One year ago, literally, I had never written a screenplay.  Yesterday morning I found out that I made the top 10% of the BlueCat competition for shorts with "Princess Rose."  That's the top 160 scripts out of 1602 entries.  BlueCat.  The competition that's in everybody's top 10 and most people's top 5.

I haven't won.  But seriously, do I need to (this year)?  Isn't beating 1442 other entries validation enough that even the impossible Hollywood dreams are possible?

Everybody comes from somewhere.

Saturday, February 1, 2014

"I used to pick that as the worst movie ever made."

We had quite the collection people at our house last night/this morning.  Both #1 and #2 had people over.  But #1’s friends all drive so getting out of the driveway and down to the barn for chores and my weekly read of TCGTWF (see last week’s post) required a bit of maneuvering.
I’ve decided to change up the format of the Blog a bit.  I will be combining the Wednesday/Thursday posts into a single post about the film media – either TV or Movie.  I haven’t figured out what I’m going to call it yet so the schedule page hasn’t been changed.  That post will appear on Thursdays.  Maybe “Thursdays with Gene?”

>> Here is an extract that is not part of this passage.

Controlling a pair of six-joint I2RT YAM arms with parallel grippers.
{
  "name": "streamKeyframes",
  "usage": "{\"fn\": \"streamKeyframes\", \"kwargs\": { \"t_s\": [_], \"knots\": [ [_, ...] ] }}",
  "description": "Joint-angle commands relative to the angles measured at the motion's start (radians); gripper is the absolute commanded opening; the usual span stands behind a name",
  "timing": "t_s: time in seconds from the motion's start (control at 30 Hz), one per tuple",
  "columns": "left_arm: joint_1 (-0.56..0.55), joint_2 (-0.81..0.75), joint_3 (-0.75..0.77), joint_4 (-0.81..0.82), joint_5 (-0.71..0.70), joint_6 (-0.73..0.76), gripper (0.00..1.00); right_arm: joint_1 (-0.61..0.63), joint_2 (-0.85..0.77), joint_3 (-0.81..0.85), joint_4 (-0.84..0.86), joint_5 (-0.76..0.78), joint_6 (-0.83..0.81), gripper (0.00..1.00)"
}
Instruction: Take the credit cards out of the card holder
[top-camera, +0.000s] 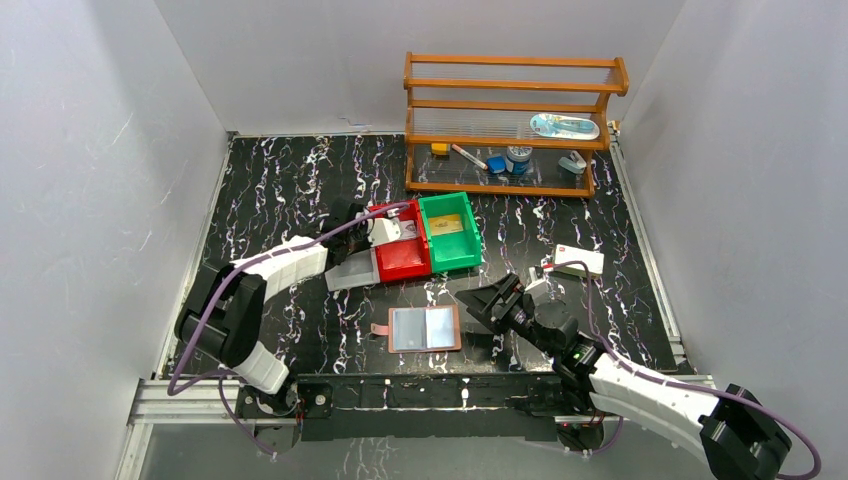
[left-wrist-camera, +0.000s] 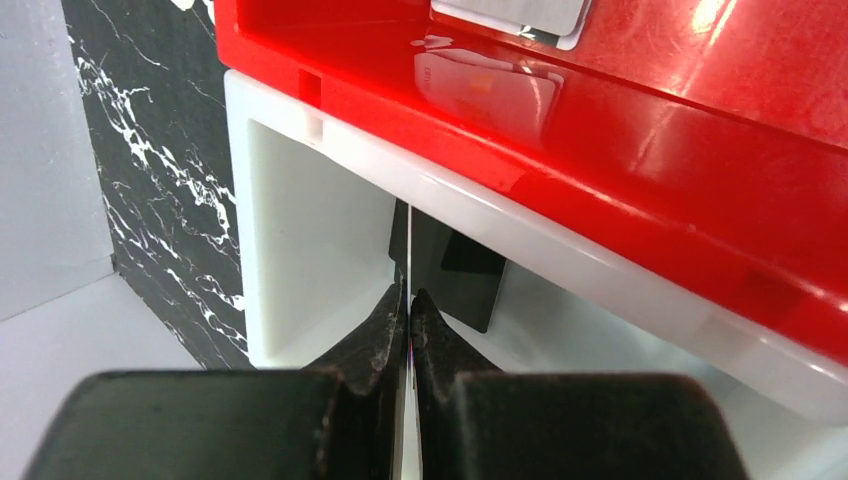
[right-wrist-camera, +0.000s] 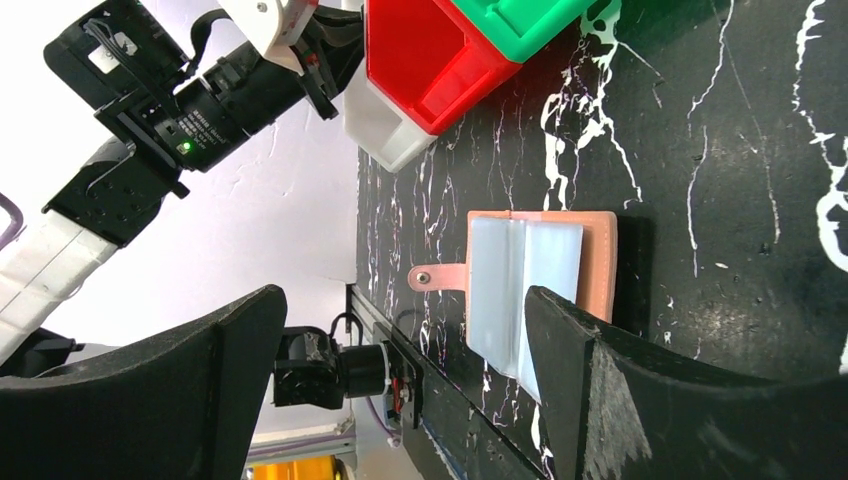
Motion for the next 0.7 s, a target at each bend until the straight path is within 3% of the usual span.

On Wednesdays I will post excerpts from Washington Orville Hampton’s diary.  He was an extraordinary gentleman and I do not wish to keep his secrets secret any longer.  I hope you find them as educational, and entertaining, as I have.  Again, I have failed to come up with a clever name for series.
If you have any suggestions, or are curious to see if Washington commented on any particular topics or events, please drop a comment.  You’ll get kudos for a good name and I’ll be happy to peruse the journal to see if you topic of interest has been addressed.  (I assure you it has, as I’m making the whole thing up on the fly…)

The last change is one I have already implemented.  Posts (with the exception of fiction) will be limited to 300 words.  Plus cushion.  If I can’t say it in .3k, I’m either being unclear or trying to tackle too much at once.  Hopefully this will make the blog easier to follow and increase the time available for me to work on the bigger projects.  Making up words now just to land at three hundred.